A new pole was an occasion for festivity, and poles were usually raised in the presence of hundreds of people, sometimes up to two thousand, and the family or village responsible for raising the pole was also responsible for feeding the visitors and for giving them suitable gifts. As is seen in many other cultures, the more generous the festivities, the higher the prestige of the family or tribe. The poles were a way of displaying wealth obtained in the fur trade, but it often took years to amass the resources needed to obtain the proper log, design and carve the totem pole and then erect it with the proper ceremony.
By the 1880s and 90s the size of totem poles often provoked bitter feuds, as one village or tribe erected a pole taller than that of a rival group.
It has proven difficult to trace the history of totem poles and their carvers. Because poles were carved from green logs and mostly stood for just 50-60 years, the artistic development of carving styles can only be guessed at. Certainly early poles were carved using a flatter style similar to that used on masks and other ceremonial objects. The concept of treating the design of the pole as a unit, rather than as several individual carvings, seems to have begun to appear towards the end of the 19th century.
The top figure on a pole is usually the clan crest. The most common crests are the eagle, raven, thunderbird, bear, beaver, orca and frog. Eagles and thunderbirds have curved beaks, while the raven has a straight beak. Thunderbirds have outspread wings. Bears and beavers have ears on the top of their heads, and beavers also have large teeth. The orca ('killer whale') has a dorsal fin.
The figures under the crest represent figures in a story. The story may be a myth or legend, or it may be a story from the life of a person in the tribe.

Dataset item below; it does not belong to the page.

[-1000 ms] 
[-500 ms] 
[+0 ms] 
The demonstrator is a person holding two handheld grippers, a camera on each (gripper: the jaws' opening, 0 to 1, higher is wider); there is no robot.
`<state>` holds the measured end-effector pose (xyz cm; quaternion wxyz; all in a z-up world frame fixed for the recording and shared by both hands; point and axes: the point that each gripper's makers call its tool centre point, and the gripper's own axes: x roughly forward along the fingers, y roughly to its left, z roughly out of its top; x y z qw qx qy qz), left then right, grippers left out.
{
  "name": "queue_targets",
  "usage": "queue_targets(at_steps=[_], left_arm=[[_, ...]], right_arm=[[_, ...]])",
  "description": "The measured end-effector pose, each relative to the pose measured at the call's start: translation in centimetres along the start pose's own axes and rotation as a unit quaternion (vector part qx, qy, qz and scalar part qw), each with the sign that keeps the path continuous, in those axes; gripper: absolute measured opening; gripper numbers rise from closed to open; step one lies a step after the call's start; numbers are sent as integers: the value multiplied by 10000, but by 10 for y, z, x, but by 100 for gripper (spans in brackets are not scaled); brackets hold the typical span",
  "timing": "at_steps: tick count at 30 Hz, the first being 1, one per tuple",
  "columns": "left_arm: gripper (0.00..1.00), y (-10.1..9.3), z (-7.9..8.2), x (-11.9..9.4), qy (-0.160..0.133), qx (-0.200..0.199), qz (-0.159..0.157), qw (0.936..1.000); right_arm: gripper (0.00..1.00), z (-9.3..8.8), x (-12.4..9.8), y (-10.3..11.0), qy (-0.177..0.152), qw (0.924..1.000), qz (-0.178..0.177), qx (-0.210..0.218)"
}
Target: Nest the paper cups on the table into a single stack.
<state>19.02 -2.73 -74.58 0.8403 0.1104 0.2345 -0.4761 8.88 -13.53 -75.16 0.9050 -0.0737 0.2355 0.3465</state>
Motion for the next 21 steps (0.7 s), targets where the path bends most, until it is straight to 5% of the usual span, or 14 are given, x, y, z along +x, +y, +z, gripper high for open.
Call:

There are 6 types of totem pole:
- indoor house posts, which support the roof and carry clan emblems; house frontal poles, which stand by the entrance of the house;
- heraldic poles, which stand in the front of the house and give the family history;
- burial poles, which carry a story about the deceased;
- ridicule poles, which were sometimes erected to shame debtors; and
- potlatch poles, carved exclusively by the Haida to commemorate festivals.